> _Material provided_

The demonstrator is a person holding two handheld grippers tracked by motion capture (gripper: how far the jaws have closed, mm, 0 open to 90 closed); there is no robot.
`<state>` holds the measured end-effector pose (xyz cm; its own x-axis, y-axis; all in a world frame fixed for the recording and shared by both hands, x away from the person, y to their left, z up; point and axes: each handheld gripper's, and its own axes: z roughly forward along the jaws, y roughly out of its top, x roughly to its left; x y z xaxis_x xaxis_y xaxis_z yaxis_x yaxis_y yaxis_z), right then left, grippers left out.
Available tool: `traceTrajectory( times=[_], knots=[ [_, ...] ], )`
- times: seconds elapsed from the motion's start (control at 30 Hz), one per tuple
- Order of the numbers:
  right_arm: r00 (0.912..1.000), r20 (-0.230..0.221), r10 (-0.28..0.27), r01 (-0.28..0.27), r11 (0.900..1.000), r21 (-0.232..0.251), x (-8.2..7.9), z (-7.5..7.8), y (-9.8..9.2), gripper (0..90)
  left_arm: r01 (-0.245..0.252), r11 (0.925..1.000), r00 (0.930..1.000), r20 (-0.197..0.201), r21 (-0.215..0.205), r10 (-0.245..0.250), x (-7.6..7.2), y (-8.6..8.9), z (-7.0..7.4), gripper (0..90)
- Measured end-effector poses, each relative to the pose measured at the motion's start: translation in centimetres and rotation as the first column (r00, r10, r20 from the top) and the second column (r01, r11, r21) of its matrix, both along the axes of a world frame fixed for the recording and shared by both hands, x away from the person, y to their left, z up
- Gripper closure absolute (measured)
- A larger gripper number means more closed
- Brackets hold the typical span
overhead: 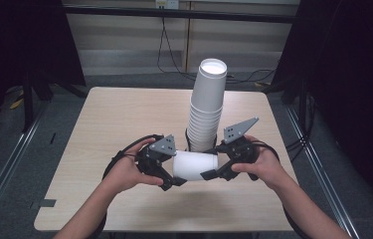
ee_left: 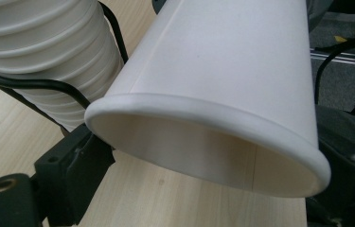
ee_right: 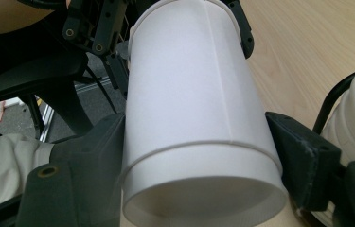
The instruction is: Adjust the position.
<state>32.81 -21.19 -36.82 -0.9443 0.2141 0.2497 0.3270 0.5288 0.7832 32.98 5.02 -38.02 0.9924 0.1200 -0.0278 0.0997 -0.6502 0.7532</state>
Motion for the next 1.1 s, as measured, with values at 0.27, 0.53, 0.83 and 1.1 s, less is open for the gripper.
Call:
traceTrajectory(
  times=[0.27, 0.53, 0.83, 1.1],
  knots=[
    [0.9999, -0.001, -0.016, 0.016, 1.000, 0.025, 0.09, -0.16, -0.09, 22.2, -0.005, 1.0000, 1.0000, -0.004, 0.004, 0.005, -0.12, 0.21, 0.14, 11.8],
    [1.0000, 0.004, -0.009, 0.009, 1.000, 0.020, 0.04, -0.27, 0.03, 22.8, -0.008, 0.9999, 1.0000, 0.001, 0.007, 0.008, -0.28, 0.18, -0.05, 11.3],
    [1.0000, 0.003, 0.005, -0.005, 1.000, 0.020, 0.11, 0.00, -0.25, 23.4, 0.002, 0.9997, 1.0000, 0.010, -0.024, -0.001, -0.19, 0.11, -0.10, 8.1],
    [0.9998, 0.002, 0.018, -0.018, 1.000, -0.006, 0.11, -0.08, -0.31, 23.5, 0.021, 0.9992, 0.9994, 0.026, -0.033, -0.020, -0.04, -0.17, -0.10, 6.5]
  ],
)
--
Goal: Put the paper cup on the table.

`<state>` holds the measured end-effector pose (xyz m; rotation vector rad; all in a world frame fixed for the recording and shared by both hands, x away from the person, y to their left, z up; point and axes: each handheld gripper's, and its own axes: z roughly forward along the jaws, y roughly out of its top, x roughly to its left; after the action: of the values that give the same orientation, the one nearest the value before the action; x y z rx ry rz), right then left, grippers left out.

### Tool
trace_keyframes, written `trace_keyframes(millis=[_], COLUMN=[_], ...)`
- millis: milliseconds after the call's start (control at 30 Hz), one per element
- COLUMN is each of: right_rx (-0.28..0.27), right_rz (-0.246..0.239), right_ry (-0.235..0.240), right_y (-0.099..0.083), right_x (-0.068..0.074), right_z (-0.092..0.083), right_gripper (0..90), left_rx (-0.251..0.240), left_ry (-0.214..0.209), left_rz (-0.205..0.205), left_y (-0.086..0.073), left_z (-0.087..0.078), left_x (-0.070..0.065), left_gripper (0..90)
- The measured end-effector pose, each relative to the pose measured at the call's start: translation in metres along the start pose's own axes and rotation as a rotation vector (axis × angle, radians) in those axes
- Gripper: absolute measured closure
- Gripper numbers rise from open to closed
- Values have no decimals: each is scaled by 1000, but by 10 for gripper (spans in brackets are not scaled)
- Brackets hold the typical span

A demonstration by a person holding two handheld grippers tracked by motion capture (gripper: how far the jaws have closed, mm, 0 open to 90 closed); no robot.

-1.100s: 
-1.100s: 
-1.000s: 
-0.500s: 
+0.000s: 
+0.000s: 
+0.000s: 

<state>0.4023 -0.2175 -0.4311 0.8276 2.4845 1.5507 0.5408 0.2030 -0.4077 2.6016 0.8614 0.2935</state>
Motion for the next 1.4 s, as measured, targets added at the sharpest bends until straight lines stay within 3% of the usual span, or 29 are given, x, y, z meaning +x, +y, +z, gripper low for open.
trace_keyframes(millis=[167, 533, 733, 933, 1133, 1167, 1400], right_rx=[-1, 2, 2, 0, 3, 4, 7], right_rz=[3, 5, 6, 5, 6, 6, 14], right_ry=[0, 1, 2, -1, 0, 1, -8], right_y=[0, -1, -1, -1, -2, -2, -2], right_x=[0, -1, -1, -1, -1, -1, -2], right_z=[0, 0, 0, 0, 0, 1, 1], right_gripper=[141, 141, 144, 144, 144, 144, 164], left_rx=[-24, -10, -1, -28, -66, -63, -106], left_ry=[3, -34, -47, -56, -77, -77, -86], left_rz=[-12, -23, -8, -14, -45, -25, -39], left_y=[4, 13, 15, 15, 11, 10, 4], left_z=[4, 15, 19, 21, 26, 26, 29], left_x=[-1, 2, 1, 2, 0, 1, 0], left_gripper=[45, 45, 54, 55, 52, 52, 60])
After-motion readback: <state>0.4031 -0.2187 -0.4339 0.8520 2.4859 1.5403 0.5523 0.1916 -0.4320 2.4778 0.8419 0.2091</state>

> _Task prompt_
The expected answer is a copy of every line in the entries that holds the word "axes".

> _Reply_
`<state>` holds the measured end-effector pose (xyz cm; its own x-axis, y-axis; all in a world frame fixed for the recording and shared by both hands, x away from the person, y to their left, z up; point and axes: each handheld gripper's, and its own axes: z roughly forward along the jaws, y roughly out of its top, x roughly to its left; x y z xaxis_x xaxis_y xaxis_z yaxis_x yaxis_y yaxis_z), right then left, grippers left out.
- Measured end-effector poses, each relative to the pose measured at the motion's start: translation in centimetres and rotation as the first column (r00, r10, r20 from the top) and the second column (r01, r11, r21) of its matrix, both along the axes of a world frame fixed for the recording and shared by both hands, x away from the person, y to their left, z up
`<state>` holds the measured end-effector pose (xyz m; rotation vector rad; all in a world frame fixed for the recording and shared by both hands, x away from the person, y to their left, z up; point and axes: each handheld gripper's, and its own axes: z roughly forward along the jaws, y roughly out of its top, x roughly to its left; after the action: of the values that give the same orientation, the one nearest the value before the action; x y z rx ry rz), right then left, grippers left out.
- The measured end-effector pose, each relative to the pose measured at the call's start: translation in metres along the start pose's own axes and rotation as a rotation vector (axis × angle, radians) in those axes

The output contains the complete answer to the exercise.